Part of Advances in Neural Information Processing Systems 36 (NeurIPS 2023) Main Conference Track
Wilka Carvalho Carvalho, Andre Saraiva, Angelos Filos, Andrew Lampinen, Loic Matthey, Richard L Lewis, Honglak Lee, Satinder Singh, Danilo Jimenez Rezende, Daniel Zoran
The Option Keyboard (OK) was recently proposed as a method for transferring behavioral knowledge across tasks.

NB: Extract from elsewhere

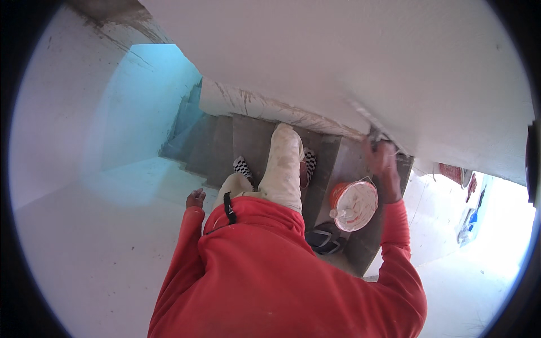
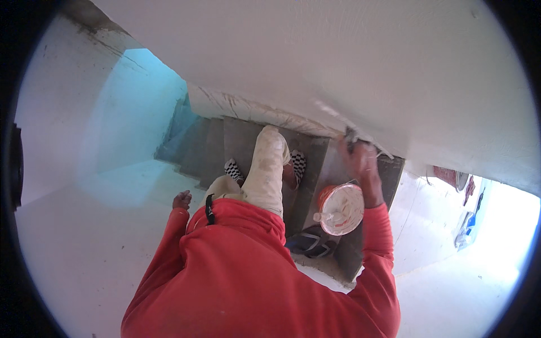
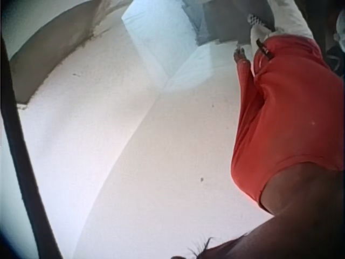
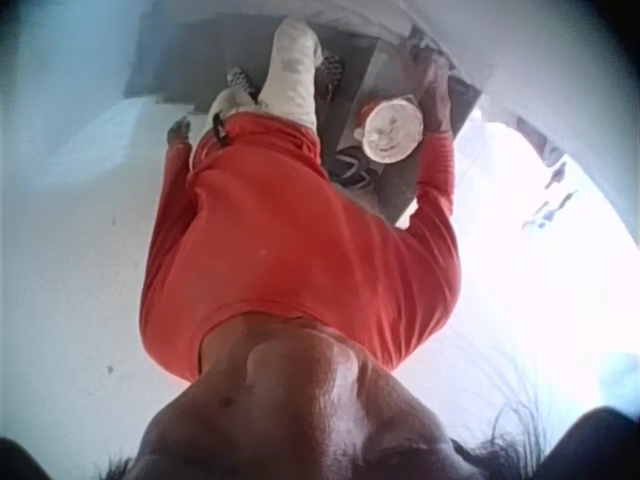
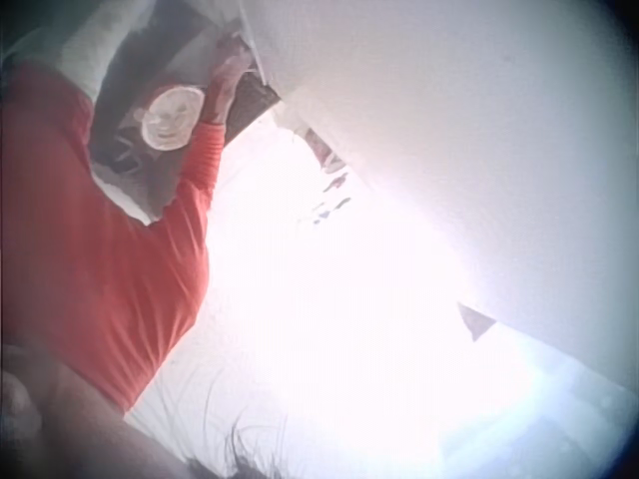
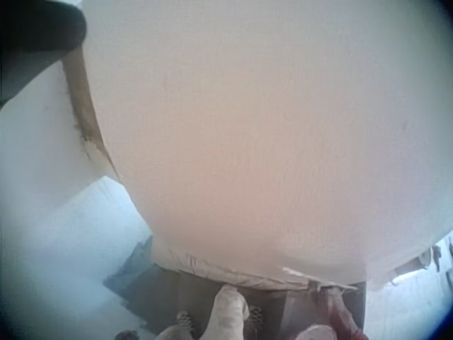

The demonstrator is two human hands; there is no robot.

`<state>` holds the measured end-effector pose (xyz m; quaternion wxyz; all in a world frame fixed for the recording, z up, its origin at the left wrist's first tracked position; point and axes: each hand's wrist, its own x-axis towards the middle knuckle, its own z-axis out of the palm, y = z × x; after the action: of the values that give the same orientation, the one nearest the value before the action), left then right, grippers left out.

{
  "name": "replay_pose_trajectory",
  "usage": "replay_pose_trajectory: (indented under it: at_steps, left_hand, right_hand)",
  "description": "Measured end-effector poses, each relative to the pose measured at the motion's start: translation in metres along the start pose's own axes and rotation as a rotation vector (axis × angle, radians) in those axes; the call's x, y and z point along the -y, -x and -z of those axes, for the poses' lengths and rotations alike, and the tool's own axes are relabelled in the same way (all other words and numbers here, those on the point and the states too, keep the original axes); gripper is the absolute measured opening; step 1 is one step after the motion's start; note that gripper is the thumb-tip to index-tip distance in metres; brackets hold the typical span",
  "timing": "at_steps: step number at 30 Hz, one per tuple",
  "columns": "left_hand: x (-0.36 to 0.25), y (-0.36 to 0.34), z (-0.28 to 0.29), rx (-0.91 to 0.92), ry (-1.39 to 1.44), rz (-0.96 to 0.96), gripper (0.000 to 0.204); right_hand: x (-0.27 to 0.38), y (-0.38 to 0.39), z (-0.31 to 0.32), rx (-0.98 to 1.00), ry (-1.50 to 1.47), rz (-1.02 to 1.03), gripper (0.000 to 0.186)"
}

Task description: The person applies plaster to a curved wall surface using a rectangular trowel, smoothing the white material across the surface and refilling the tool from a bucket on the step.

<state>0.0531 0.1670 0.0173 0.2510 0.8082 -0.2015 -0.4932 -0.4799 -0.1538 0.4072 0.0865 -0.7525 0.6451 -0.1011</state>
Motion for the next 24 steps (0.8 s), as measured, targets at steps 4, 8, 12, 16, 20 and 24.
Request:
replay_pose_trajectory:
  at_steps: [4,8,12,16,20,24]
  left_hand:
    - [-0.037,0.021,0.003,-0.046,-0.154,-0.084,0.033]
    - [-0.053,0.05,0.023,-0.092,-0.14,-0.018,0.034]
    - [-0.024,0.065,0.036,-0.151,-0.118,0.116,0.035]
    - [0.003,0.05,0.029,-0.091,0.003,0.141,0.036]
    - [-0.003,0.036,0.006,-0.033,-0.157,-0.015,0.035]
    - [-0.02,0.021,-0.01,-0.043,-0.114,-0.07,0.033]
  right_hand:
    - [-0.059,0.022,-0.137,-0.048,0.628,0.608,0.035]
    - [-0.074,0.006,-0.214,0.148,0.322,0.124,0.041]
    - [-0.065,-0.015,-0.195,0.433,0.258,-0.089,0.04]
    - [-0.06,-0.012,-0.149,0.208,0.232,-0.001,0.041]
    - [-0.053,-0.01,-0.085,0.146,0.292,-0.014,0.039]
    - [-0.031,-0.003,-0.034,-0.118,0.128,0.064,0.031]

OK transfers knowledge by adaptively combining subsets of known behaviors using Successor Features (SFs) and Generalized Policy Improvement (GPI).However, it relies on hand-designed state-features and task encodings which are cumbersome to design for every new environment.In this work, we propose the "Successor Features Keyboard" (SFK), which enables transfer with discovered state-features and task encodings.To enable discovery, we propose the "Categorical Successor Feature Approximator" (CSFA), a novel learning algorithm for estimating SFs while jointly discovering state-features and task encodings.With SFK and CSFA, we achieve the first demonstration of transfer with SFs in a challenging 3D environment where all the necessary representations are discovered.We first compare CSFA against other methods for approximating SFs and show that only CSFA discovers representations compatible with SF&GPI at this scale.We then compare SFK against transfer learning baselines and show that it transfers most quickly to long-horizon tasks.